> _Exercise details_
The required result is every line of the records that includes "coming".

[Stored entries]
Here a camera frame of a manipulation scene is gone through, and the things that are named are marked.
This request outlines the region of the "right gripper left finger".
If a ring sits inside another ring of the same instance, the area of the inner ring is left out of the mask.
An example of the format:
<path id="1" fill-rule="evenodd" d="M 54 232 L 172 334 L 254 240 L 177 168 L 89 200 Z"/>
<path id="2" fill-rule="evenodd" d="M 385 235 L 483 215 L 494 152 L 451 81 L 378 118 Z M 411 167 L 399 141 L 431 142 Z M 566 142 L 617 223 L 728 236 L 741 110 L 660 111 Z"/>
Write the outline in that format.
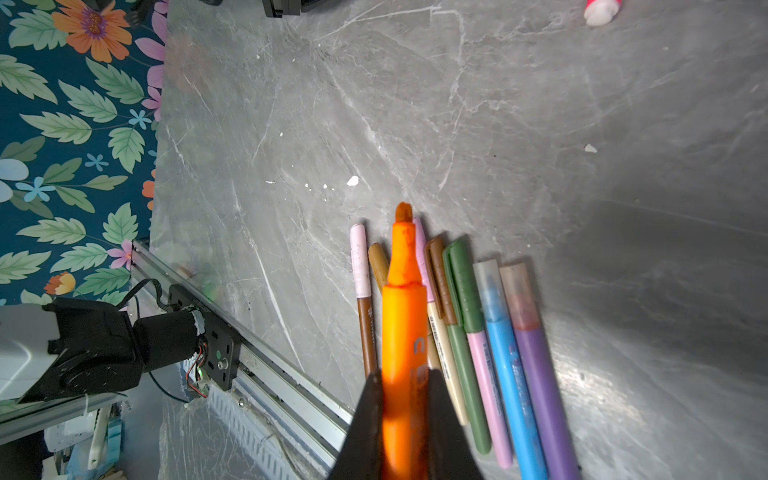
<path id="1" fill-rule="evenodd" d="M 356 406 L 346 438 L 327 480 L 379 480 L 382 469 L 383 388 L 372 372 Z"/>

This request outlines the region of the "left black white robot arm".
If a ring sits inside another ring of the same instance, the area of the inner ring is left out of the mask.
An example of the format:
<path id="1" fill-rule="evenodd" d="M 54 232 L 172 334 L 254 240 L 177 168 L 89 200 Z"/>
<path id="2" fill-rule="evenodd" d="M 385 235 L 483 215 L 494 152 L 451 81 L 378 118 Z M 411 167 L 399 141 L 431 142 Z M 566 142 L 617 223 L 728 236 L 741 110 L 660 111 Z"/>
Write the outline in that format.
<path id="1" fill-rule="evenodd" d="M 143 374 L 192 357 L 204 332 L 190 310 L 132 321 L 99 301 L 4 306 L 1 397 L 34 403 L 129 390 Z"/>

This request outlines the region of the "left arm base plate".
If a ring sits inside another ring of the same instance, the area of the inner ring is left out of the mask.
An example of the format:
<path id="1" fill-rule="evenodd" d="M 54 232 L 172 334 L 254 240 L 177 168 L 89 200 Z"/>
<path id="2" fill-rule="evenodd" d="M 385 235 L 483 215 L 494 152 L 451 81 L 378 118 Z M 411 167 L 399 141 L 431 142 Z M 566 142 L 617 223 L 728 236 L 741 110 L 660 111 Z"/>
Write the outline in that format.
<path id="1" fill-rule="evenodd" d="M 241 335 L 217 312 L 198 299 L 181 284 L 172 284 L 169 302 L 180 308 L 192 309 L 202 318 L 203 333 L 199 335 L 202 362 L 198 364 L 207 379 L 223 391 L 230 390 L 237 376 Z"/>

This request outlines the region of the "purple highlighter pen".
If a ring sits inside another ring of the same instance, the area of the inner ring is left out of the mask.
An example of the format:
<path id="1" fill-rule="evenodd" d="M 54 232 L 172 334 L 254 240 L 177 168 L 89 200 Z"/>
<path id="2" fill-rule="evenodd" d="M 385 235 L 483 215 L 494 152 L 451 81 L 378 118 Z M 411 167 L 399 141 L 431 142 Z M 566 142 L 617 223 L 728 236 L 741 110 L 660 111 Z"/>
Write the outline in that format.
<path id="1" fill-rule="evenodd" d="M 578 480 L 571 438 L 549 345 L 524 263 L 499 269 L 551 479 Z"/>

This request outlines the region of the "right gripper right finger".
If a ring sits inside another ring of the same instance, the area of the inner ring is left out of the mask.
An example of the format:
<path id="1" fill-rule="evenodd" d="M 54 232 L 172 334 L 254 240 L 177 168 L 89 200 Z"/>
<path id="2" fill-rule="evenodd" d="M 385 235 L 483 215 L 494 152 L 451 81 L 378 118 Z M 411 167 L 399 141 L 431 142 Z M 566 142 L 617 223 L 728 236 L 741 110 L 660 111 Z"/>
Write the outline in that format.
<path id="1" fill-rule="evenodd" d="M 427 478 L 435 480 L 482 479 L 463 427 L 455 414 L 443 377 L 429 371 Z"/>

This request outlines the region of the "red pen cap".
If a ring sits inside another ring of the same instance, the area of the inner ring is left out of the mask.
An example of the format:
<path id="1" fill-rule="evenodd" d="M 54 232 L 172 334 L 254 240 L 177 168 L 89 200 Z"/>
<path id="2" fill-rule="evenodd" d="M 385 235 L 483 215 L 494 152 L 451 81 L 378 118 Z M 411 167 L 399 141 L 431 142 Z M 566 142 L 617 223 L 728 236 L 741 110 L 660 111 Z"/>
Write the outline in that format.
<path id="1" fill-rule="evenodd" d="M 590 27 L 599 27 L 611 22 L 621 9 L 621 0 L 588 0 L 584 20 Z"/>

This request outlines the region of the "orange highlighter pen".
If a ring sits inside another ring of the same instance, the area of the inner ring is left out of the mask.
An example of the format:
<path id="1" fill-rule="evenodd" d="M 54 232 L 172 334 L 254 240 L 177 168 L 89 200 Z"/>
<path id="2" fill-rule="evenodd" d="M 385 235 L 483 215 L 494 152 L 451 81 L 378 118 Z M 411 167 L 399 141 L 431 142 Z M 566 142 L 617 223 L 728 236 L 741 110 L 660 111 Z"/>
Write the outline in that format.
<path id="1" fill-rule="evenodd" d="M 426 477 L 427 307 L 410 204 L 395 210 L 382 299 L 383 479 Z"/>

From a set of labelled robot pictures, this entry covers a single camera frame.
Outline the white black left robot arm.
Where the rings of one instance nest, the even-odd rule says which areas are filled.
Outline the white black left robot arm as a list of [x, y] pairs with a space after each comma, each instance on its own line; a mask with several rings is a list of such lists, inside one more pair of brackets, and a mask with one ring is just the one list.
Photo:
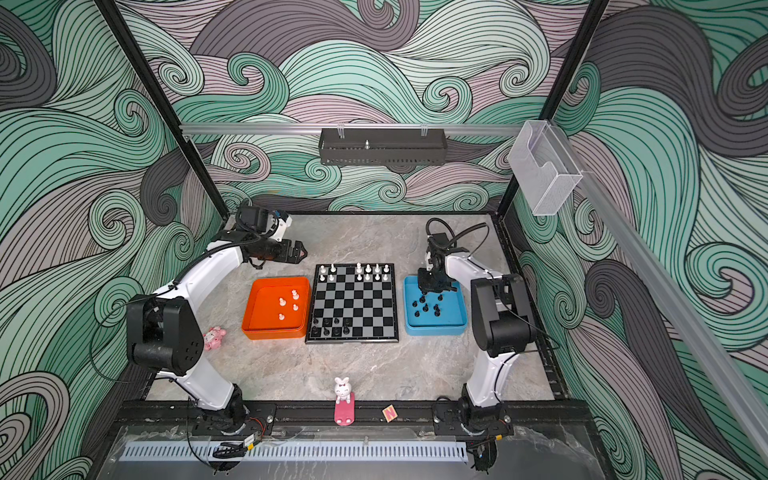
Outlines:
[[136, 295], [126, 307], [130, 363], [154, 371], [183, 390], [213, 427], [239, 432], [248, 417], [242, 390], [225, 379], [204, 353], [205, 335], [196, 313], [217, 285], [243, 263], [298, 264], [307, 256], [300, 241], [284, 238], [292, 217], [284, 210], [244, 205], [234, 225], [219, 231], [202, 254], [166, 287]]

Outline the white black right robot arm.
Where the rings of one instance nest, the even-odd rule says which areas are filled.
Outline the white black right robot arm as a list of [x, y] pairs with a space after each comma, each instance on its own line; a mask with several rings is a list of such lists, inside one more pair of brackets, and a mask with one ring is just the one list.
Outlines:
[[470, 293], [471, 330], [479, 348], [474, 370], [459, 399], [462, 424], [479, 432], [502, 419], [501, 392], [511, 367], [535, 341], [532, 313], [521, 276], [484, 265], [459, 240], [484, 223], [455, 232], [446, 221], [426, 222], [426, 265], [418, 270], [424, 294], [453, 291], [460, 284]]

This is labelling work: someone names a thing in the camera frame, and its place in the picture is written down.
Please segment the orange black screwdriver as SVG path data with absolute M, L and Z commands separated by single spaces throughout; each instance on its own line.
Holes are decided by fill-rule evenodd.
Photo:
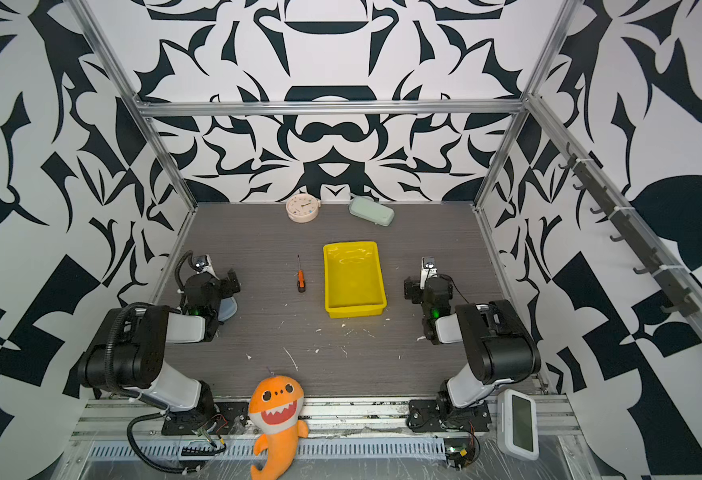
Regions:
M 305 293 L 307 290 L 305 273 L 302 268 L 301 258 L 297 256 L 298 271 L 297 271 L 297 288 L 300 293 Z

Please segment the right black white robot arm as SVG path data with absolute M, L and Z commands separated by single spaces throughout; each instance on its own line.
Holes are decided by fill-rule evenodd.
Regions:
M 436 345 L 461 344 L 466 365 L 445 382 L 440 394 L 449 408 L 473 407 L 498 387 L 537 374 L 542 360 L 512 303 L 496 300 L 453 305 L 459 290 L 438 271 L 432 257 L 421 259 L 420 276 L 404 281 L 404 297 L 422 309 L 423 335 Z

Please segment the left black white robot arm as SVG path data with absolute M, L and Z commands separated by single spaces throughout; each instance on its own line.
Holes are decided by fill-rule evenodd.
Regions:
M 134 302 L 106 314 L 76 372 L 86 388 L 142 401 L 168 413 L 214 415 L 207 383 L 192 379 L 166 360 L 169 344 L 214 340 L 220 325 L 238 310 L 241 283 L 235 270 L 215 271 L 208 255 L 185 252 L 175 266 L 179 305 Z

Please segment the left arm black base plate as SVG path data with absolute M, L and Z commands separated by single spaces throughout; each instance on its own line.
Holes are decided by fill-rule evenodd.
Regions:
M 210 435 L 228 435 L 242 432 L 248 420 L 246 401 L 222 401 L 202 412 L 201 408 L 184 412 L 170 412 L 164 420 L 161 433 L 165 436 L 192 435 L 204 428 Z

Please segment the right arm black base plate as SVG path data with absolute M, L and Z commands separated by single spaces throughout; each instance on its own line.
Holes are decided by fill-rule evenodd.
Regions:
M 416 433 L 447 431 L 488 432 L 492 417 L 488 405 L 456 409 L 440 400 L 410 400 L 407 427 Z

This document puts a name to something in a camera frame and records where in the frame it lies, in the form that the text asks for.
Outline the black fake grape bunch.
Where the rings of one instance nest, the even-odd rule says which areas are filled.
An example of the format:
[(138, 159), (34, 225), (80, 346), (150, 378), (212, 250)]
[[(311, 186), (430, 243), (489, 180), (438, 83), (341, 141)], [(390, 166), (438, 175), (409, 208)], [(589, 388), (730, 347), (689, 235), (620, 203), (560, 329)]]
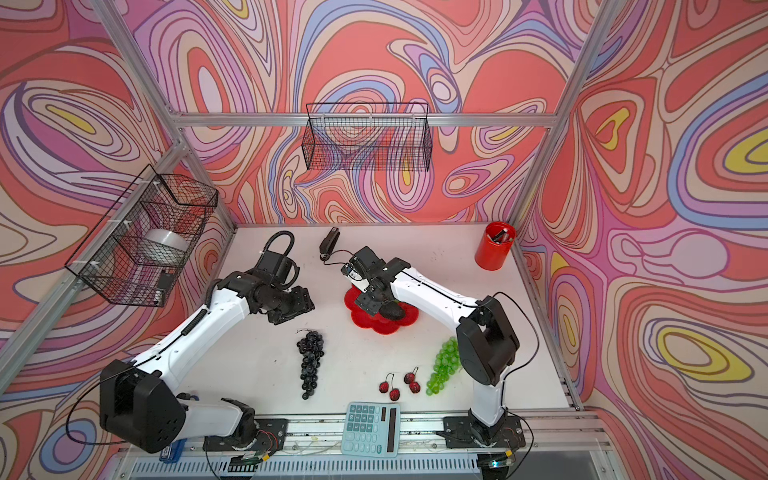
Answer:
[(302, 330), (304, 336), (296, 342), (298, 353), (301, 355), (300, 380), (303, 400), (309, 400), (318, 386), (318, 371), (321, 366), (324, 351), (323, 335), (316, 330)]

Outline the dark fake avocado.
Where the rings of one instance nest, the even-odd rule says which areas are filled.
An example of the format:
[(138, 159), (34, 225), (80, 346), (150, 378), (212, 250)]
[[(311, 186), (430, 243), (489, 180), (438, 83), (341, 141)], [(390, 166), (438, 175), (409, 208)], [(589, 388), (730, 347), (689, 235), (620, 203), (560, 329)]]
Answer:
[(406, 311), (397, 301), (391, 301), (384, 303), (380, 309), (379, 314), (389, 321), (401, 321), (406, 316)]

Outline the red flower-shaped fruit bowl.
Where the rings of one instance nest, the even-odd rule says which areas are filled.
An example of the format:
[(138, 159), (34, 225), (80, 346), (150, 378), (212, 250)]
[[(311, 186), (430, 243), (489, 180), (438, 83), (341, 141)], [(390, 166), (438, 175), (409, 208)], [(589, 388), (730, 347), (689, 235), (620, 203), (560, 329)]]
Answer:
[(420, 311), (406, 303), (401, 303), (405, 316), (400, 320), (391, 320), (381, 314), (371, 316), (355, 303), (360, 293), (359, 289), (352, 286), (344, 295), (344, 304), (350, 310), (352, 322), (361, 329), (370, 329), (379, 335), (391, 335), (401, 327), (413, 325), (419, 318)]

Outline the green fake grape bunch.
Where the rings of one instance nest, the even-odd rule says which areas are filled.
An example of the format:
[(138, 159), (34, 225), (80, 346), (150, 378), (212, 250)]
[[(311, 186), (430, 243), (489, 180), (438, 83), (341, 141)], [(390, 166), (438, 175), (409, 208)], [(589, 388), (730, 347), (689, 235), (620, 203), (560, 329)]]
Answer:
[(460, 368), (458, 341), (451, 337), (442, 344), (435, 357), (433, 370), (427, 381), (427, 395), (437, 395), (444, 390), (447, 382)]

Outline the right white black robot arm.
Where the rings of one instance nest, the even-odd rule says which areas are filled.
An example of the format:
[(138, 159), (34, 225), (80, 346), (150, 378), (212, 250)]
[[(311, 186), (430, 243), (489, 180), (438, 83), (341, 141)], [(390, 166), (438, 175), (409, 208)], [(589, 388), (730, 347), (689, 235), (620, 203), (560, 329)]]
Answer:
[(459, 362), (473, 381), (472, 404), (463, 418), (469, 432), (460, 438), (493, 446), (507, 420), (504, 380), (520, 348), (500, 301), (493, 295), (476, 299), (454, 292), (398, 257), (384, 261), (369, 247), (354, 253), (341, 273), (360, 291), (355, 304), (367, 314), (394, 320), (408, 304), (454, 333)]

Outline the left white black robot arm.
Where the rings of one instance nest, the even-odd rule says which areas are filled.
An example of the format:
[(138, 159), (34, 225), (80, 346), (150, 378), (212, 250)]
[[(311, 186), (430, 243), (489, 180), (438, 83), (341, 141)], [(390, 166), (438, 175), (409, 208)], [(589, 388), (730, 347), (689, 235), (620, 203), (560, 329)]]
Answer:
[(100, 374), (101, 428), (147, 453), (194, 437), (249, 449), (260, 430), (252, 407), (232, 398), (201, 402), (181, 385), (203, 355), (249, 316), (280, 325), (313, 310), (289, 254), (266, 245), (254, 267), (216, 280), (203, 304), (165, 338), (131, 361), (108, 364)]

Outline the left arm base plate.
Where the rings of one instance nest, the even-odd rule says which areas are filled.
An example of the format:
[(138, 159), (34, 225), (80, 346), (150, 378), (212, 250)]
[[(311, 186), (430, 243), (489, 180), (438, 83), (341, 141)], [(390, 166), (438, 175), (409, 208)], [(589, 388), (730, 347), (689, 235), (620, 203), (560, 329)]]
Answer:
[(206, 452), (255, 452), (272, 455), (284, 448), (287, 438), (286, 418), (261, 418), (244, 440), (239, 437), (207, 436), (203, 442)]

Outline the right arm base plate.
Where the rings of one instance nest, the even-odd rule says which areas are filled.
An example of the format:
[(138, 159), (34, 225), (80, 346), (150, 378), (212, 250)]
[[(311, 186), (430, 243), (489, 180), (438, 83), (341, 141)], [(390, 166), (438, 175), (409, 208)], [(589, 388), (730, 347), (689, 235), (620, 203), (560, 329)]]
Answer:
[(442, 437), (449, 449), (505, 448), (516, 451), (527, 445), (521, 419), (503, 414), (493, 425), (487, 426), (470, 413), (443, 418)]

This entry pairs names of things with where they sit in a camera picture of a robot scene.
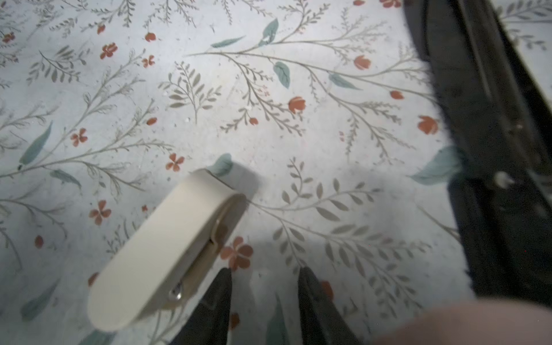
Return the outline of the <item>black long stapler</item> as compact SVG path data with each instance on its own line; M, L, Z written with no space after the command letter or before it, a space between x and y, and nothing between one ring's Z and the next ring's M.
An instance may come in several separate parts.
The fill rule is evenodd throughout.
M461 170L448 194L474 293L551 306L551 110L488 1L407 1Z

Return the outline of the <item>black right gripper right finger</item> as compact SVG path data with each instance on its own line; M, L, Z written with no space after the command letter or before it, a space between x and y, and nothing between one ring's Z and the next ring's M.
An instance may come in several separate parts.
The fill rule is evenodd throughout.
M300 269L298 301L304 345L360 344L310 267Z

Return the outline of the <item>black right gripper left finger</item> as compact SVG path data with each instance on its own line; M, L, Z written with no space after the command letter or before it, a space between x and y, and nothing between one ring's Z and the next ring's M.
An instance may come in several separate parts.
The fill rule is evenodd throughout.
M231 295L231 270L222 268L170 345L226 345Z

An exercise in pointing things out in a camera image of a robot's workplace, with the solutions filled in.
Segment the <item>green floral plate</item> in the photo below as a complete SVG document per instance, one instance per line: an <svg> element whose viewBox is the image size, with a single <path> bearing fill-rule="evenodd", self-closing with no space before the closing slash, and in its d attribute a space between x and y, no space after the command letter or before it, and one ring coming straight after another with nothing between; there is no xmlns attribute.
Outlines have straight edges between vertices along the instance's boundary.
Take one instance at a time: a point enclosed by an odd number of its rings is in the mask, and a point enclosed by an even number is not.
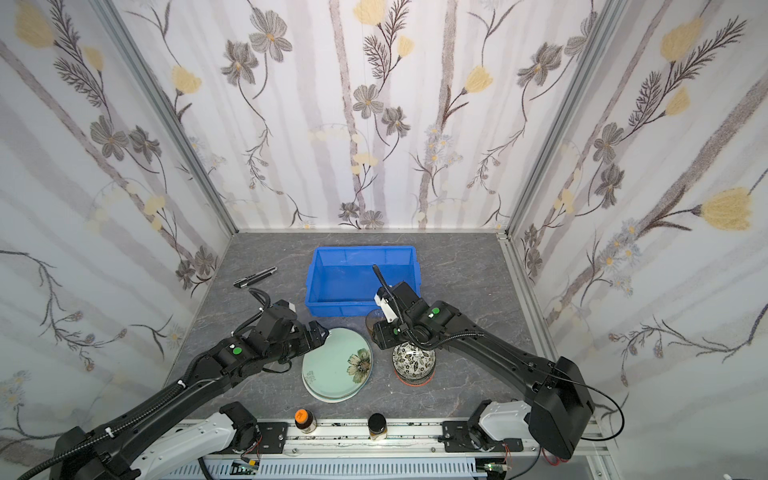
<svg viewBox="0 0 768 480"><path fill-rule="evenodd" d="M340 403L365 386L372 367L367 340L351 329L334 328L323 346L303 356L301 378L314 398Z"/></svg>

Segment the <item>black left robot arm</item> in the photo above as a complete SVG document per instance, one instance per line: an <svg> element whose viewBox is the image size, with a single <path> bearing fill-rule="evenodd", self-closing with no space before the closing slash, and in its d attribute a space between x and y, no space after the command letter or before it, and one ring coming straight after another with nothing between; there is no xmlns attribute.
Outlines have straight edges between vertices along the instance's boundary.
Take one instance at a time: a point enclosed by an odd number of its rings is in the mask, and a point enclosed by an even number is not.
<svg viewBox="0 0 768 480"><path fill-rule="evenodd" d="M136 479L134 462L164 434L209 401L264 371L325 344L329 330L300 322L280 300L190 362L178 380L128 412L89 432L75 427L60 436L54 455L20 475L51 479Z"/></svg>

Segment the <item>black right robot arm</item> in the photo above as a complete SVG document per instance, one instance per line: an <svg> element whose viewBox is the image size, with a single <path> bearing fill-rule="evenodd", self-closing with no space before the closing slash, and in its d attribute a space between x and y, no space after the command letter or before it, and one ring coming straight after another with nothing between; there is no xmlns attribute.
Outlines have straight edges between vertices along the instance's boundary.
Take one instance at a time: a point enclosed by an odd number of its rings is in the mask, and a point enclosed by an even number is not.
<svg viewBox="0 0 768 480"><path fill-rule="evenodd" d="M560 459L573 456L595 404L577 365L528 353L489 333L454 306L428 304L405 282L382 285L374 297L385 319L372 340L382 350L410 343L422 350L445 349L479 364L523 394L533 439Z"/></svg>

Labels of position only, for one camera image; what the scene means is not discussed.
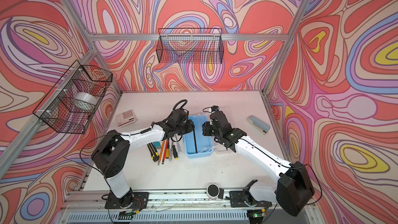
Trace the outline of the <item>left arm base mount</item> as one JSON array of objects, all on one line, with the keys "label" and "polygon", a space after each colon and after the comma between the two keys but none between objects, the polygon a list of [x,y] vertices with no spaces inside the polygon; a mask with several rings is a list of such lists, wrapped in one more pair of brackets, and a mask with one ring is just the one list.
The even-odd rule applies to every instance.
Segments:
[{"label": "left arm base mount", "polygon": [[121,199],[110,191],[105,203],[106,209],[135,209],[142,210],[147,207],[149,192],[129,192]]}]

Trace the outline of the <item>red handled hex key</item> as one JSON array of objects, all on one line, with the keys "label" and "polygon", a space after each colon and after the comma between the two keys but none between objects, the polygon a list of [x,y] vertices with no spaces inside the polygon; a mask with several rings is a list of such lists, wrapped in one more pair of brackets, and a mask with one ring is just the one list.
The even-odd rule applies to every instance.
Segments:
[{"label": "red handled hex key", "polygon": [[163,156],[162,156],[162,164],[164,164],[166,158],[168,158],[169,155],[169,140],[164,141],[163,145]]}]

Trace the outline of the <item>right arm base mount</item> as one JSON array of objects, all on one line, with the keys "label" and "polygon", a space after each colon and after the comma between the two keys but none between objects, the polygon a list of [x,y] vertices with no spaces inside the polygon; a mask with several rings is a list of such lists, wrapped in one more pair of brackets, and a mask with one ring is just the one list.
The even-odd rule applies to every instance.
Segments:
[{"label": "right arm base mount", "polygon": [[226,199],[230,201],[232,207],[263,207],[268,209],[273,204],[268,201],[257,201],[247,191],[230,191]]}]

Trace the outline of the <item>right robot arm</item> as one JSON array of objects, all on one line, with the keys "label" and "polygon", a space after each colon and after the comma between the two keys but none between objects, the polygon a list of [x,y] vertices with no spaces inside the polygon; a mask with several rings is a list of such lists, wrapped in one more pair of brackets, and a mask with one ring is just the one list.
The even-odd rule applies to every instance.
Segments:
[{"label": "right robot arm", "polygon": [[219,107],[212,106],[209,113],[210,120],[202,125],[203,135],[246,157],[274,182],[268,187],[253,179],[243,189],[242,201],[249,206],[276,202],[289,215],[297,216],[315,194],[305,165],[284,160],[257,144],[246,132],[232,127]]}]

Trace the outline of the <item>yellow black utility knife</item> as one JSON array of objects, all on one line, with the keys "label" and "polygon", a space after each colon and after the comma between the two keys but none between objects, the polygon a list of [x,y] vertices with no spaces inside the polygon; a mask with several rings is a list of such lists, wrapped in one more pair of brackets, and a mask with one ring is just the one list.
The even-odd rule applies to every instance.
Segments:
[{"label": "yellow black utility knife", "polygon": [[147,147],[148,147],[148,149],[149,149],[149,151],[150,151],[152,160],[153,160],[154,162],[158,162],[158,160],[159,160],[159,154],[158,154],[158,151],[157,151],[157,149],[155,148],[154,144],[153,144],[153,143],[147,144]]}]

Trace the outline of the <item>black hex key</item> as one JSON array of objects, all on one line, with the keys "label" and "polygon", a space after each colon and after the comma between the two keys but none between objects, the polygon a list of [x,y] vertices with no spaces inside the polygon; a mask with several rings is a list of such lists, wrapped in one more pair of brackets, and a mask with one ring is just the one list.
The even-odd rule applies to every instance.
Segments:
[{"label": "black hex key", "polygon": [[195,128],[193,128],[193,139],[194,139],[195,153],[198,153],[198,145],[197,145],[197,137],[196,137],[196,133],[195,133]]}]

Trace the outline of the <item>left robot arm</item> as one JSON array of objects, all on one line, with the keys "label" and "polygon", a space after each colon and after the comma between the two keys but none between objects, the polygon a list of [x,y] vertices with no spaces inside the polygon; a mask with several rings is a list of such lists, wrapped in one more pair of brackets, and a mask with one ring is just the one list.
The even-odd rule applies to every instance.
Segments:
[{"label": "left robot arm", "polygon": [[153,122],[146,129],[124,133],[111,130],[103,136],[92,153],[91,160],[105,178],[110,188],[109,198],[116,202],[116,207],[128,208],[134,201],[133,190],[123,173],[130,149],[167,141],[176,135],[182,137],[193,131],[189,111],[183,108],[187,102],[186,99],[177,102],[164,120]]}]

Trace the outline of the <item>orange handled hex key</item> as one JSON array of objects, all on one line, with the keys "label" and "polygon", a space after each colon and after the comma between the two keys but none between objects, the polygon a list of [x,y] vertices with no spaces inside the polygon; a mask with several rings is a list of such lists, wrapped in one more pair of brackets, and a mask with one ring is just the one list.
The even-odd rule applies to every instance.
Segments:
[{"label": "orange handled hex key", "polygon": [[161,144],[161,150],[160,150],[160,154],[159,154],[159,159],[158,159],[158,166],[160,165],[160,162],[162,161],[162,158],[163,158],[163,151],[164,151],[165,144],[166,144],[166,140],[163,140],[162,144]]}]

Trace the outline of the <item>light blue plastic toolbox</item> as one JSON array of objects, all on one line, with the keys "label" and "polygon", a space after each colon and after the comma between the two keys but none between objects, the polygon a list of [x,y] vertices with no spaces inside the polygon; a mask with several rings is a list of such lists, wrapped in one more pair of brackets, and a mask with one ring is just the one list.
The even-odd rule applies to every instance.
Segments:
[{"label": "light blue plastic toolbox", "polygon": [[188,158],[208,157],[214,151],[213,140],[203,135],[203,124],[209,121],[206,114],[189,116],[193,121],[194,131],[183,136],[184,151]]}]

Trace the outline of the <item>clear toolbox lid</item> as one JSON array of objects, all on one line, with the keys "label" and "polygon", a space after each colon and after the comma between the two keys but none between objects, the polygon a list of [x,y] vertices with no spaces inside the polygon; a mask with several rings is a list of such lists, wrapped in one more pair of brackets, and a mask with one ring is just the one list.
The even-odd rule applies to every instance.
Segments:
[{"label": "clear toolbox lid", "polygon": [[192,116],[197,137],[198,153],[230,153],[223,145],[217,143],[212,136],[203,135],[203,124],[210,121],[209,113],[197,114]]}]

> _Exercise output_
Segment the <item>green floral plate</item> in the photo below as a complete SVG document per instance, one instance per line: an <svg> element whose viewBox is the image size, with a single <path> bearing fill-rule="evenodd", self-closing with no space before the closing slash, and in its d attribute a space between x and y, no space after the command letter or before it, and one ring coming straight after another with nothing between; there is no xmlns attribute.
Segment the <item>black left robot arm</item> in the photo above as a complete SVG document per instance, one instance per line: an <svg> element whose viewBox is the image size, with a single <path> bearing fill-rule="evenodd", self-closing with no space before the closing slash, and in its d attribute a space between x and y, no space after the command letter or before it, and one ring coming straight after another with nothing between; there is no xmlns attribute.
Segment the <item>black right robot arm</item> in the photo above as a complete SVG document per instance, one instance per line: an <svg> element whose viewBox is the image size, with a single <path> bearing fill-rule="evenodd", self-closing with no space before the closing slash, and in its d attribute a space between x and y, no space after the command letter or before it, and one ring coming straight after another with nothing between; there is no xmlns attribute.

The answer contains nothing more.